When Is the Best Time to Do an HSG Test?

A hysterosalpingography (HSG) is an X-ray procedure that assesses a woman’s reproductive system. It evaluates the internal structure of the uterus and checks for open fallopian tubes. Often part of a fertility evaluation, the HSG identifies physical barriers that could affect conception.

Reasons for the Test

Doctors recommend an HSG test when investigating challenges with conception. The procedure identifies blocked fallopian tubes, which prevent sperm from reaching an egg or a fertilized egg from traveling to the uterus. Blocked tubes are a common cause of infertility.

Beyond tubal patency, the HSG test provides details about the uterine cavity’s shape and structure. It can reveal abnormalities such as polyps, fibroids, or scar tissue within the uterus that might hinder embryo implantation or lead to recurrent miscarriages. The test can also evaluate the success of procedures like tubal ligation or its reversal, confirming whether the tubes are properly closed or reopened.

Timing the Procedure

HSG test timing within the menstrual cycle ensures accuracy and patient safety. It is scheduled during the follicular phase, after menstrual bleeding has stopped but before ovulation, typically between day 6 and day 12 of the menstrual cycle (day 1 is the start of menstruation).

Performing the test during this phase minimizes the risk of X-rays and contrast material harming an undetected pregnancy. It also ensures a thin, blood-free uterine lining for clearer imaging. Patients should avoid unprotected intercourse or use contraception from the start of their menstrual cycle until the test to prevent pregnancy.

What Happens During the Test

An HSG test is performed in a radiology department or specialized clinic and takes 15 to 30 minutes. The patient lies on an examination table, similar to a gynecological exam, with knees bent.
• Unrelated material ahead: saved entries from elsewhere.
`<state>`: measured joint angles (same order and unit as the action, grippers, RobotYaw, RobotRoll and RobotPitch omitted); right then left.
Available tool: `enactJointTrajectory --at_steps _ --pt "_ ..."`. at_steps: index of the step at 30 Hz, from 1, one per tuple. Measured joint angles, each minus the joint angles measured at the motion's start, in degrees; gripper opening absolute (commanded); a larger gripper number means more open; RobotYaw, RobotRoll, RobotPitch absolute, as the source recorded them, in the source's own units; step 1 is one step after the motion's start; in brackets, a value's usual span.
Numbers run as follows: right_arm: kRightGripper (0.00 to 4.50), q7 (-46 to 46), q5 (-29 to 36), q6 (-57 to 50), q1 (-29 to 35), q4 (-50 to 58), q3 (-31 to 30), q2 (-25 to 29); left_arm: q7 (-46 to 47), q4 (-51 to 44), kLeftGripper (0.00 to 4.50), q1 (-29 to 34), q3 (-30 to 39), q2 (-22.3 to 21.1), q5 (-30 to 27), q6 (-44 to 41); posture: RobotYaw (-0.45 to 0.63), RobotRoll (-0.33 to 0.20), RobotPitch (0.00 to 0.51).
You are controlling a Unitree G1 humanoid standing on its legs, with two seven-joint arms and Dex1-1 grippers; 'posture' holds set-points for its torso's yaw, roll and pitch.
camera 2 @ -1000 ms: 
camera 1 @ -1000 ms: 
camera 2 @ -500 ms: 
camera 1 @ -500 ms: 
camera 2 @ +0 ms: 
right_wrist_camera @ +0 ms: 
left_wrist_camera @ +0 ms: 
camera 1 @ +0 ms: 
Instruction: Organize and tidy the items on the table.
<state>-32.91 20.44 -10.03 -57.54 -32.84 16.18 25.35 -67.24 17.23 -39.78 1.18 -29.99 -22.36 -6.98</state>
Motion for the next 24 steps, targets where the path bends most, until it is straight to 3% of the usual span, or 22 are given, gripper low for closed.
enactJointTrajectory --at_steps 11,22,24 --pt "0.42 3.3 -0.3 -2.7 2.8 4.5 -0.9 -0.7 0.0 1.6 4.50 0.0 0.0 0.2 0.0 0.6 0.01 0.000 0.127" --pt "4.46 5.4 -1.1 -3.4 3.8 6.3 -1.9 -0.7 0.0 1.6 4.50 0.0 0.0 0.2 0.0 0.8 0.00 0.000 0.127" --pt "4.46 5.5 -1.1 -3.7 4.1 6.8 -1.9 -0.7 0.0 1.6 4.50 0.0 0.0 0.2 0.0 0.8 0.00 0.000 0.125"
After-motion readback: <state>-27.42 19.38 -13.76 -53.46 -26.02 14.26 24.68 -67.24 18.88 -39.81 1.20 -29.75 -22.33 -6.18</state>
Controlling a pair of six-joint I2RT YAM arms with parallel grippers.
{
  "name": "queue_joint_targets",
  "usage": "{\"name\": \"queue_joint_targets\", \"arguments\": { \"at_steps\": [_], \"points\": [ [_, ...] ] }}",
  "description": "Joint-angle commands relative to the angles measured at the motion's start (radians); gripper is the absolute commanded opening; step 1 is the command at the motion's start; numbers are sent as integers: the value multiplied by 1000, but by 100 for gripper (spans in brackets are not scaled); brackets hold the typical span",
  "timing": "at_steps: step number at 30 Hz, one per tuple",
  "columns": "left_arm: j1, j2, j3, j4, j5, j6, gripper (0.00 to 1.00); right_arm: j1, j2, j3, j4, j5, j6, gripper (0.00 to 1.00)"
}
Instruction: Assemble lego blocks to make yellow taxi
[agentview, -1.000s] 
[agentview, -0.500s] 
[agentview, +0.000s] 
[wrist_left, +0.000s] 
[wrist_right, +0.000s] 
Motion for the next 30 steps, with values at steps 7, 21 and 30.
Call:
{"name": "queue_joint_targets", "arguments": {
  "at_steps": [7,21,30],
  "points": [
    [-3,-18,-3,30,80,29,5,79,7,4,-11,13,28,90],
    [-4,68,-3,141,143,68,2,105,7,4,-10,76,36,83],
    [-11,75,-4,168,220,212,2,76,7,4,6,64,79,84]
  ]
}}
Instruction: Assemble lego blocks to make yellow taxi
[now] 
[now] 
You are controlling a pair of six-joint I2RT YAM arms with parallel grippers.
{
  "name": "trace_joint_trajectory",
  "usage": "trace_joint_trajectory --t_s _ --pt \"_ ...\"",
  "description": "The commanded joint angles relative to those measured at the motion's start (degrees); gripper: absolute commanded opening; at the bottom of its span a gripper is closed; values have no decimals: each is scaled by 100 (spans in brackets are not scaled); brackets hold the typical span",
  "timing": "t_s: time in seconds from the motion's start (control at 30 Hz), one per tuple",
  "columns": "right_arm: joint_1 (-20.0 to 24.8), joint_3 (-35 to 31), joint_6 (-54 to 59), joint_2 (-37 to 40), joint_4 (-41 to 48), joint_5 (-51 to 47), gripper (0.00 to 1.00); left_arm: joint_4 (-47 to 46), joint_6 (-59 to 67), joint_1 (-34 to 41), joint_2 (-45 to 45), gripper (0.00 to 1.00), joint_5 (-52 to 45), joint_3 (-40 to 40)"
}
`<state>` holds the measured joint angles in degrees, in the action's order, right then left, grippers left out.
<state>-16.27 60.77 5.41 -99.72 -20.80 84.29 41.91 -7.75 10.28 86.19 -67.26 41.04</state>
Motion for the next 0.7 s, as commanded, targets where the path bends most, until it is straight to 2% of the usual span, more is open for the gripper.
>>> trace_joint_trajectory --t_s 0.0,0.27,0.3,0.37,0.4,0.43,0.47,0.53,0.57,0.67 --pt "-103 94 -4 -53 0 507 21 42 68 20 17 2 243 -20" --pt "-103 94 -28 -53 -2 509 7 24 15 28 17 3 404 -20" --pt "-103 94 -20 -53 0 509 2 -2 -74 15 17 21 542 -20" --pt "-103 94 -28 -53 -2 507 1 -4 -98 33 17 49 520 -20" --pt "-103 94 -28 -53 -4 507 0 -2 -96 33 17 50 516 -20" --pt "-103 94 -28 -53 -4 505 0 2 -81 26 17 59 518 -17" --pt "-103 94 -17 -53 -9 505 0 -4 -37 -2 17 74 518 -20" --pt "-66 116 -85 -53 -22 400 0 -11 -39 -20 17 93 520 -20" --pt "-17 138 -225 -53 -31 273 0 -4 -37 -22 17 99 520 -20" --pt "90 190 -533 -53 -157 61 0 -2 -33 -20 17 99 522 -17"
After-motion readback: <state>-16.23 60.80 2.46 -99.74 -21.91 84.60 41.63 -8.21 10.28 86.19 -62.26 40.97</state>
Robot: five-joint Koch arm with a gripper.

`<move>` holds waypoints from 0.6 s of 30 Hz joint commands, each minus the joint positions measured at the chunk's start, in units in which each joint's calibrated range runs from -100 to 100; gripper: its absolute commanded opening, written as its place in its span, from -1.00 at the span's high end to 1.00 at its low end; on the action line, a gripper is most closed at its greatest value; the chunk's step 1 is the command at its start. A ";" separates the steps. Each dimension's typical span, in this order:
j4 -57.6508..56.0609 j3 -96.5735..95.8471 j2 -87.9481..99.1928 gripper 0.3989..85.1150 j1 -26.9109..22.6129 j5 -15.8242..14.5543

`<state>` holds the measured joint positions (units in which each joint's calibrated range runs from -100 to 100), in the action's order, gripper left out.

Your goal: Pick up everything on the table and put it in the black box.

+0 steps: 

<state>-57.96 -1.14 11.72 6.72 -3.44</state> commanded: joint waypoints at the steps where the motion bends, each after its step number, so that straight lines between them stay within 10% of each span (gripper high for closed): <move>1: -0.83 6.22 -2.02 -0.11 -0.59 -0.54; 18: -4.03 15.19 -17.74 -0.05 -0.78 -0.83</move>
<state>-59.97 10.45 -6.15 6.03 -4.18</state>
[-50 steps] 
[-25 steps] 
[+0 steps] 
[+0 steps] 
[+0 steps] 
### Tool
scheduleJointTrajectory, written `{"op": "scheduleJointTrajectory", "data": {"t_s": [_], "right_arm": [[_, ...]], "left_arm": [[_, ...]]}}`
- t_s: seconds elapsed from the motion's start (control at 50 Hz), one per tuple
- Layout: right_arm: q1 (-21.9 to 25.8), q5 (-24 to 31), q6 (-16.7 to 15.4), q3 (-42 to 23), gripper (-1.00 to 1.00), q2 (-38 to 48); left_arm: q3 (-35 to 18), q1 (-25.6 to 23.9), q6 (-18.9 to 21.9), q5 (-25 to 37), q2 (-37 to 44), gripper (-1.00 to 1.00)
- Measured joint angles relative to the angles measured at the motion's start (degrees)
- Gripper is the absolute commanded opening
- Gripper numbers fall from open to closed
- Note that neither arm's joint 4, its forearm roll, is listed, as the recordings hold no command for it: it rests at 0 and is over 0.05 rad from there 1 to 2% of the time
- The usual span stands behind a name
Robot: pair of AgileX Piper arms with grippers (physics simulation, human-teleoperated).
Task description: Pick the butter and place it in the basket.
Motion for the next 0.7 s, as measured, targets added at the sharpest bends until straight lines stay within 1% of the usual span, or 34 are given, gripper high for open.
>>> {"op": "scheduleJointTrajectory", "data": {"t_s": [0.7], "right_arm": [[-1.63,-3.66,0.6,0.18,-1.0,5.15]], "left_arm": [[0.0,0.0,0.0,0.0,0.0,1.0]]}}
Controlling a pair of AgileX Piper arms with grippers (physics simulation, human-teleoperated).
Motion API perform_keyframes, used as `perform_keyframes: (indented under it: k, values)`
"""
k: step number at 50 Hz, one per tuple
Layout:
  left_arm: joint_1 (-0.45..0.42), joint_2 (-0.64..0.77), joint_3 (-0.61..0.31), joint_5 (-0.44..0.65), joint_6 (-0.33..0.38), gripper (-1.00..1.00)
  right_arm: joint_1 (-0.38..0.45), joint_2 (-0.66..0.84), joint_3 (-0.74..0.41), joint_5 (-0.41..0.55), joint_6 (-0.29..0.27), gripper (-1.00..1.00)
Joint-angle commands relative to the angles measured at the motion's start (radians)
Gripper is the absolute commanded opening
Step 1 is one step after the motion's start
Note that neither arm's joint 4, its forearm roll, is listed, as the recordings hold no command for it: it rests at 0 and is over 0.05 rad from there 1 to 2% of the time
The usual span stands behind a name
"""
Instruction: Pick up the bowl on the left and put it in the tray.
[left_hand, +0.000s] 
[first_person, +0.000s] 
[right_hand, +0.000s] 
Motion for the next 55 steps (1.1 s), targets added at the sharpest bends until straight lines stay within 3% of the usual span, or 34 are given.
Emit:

A speculum is inserted to visualize the cervix, which is then cleaned with an antiseptic solution.

A thin catheter is threaded through the cervix into the uterine cavity. Through this catheter, iodine-based contrast material is injected. As the contrast fills the uterus and fallopian tubes, X-ray images are taken using fluoroscopy, allowing real-time visualization. If the fallopian tubes are open, the contrast flows through them and spills into the pelvic cavity, where it is naturally absorbed by the body. Patients might experience sensations such as cramping or pressure as the dye is injected, which can be more intense if tubes are blocked.

Important Considerations

Before an HSG test, healthcare providers often recommend taking over-the-counter pain medication, such as ibuprofen, about 30 to 60 minutes prior to the procedure to help manage potential cramping or discomfort. In some cases, antibiotics may be prescribed, particularly for patients with a history of pelvic infections, to reduce the risk of post-procedure infection. Patients should inform their doctor about any allergies, especially to iodine or contrast dyes.

After the test, it is common to experience mild cramping, spotting, or a watery discharge as the contrast material exits the body. These symptoms typically subside within a day or two. While generally considered safe, potential risks include infection, which occurs in less than 1% of cases, or a rare allergic reaction to the contrast dye. Radiation exposure during an HSG is minimal, often compared to that of a chest X-ray, and is not shown to cause harm even if conception occurs later that month. Preliminary results are often available immediately, with a detailed analysis provided during a follow-up appointment.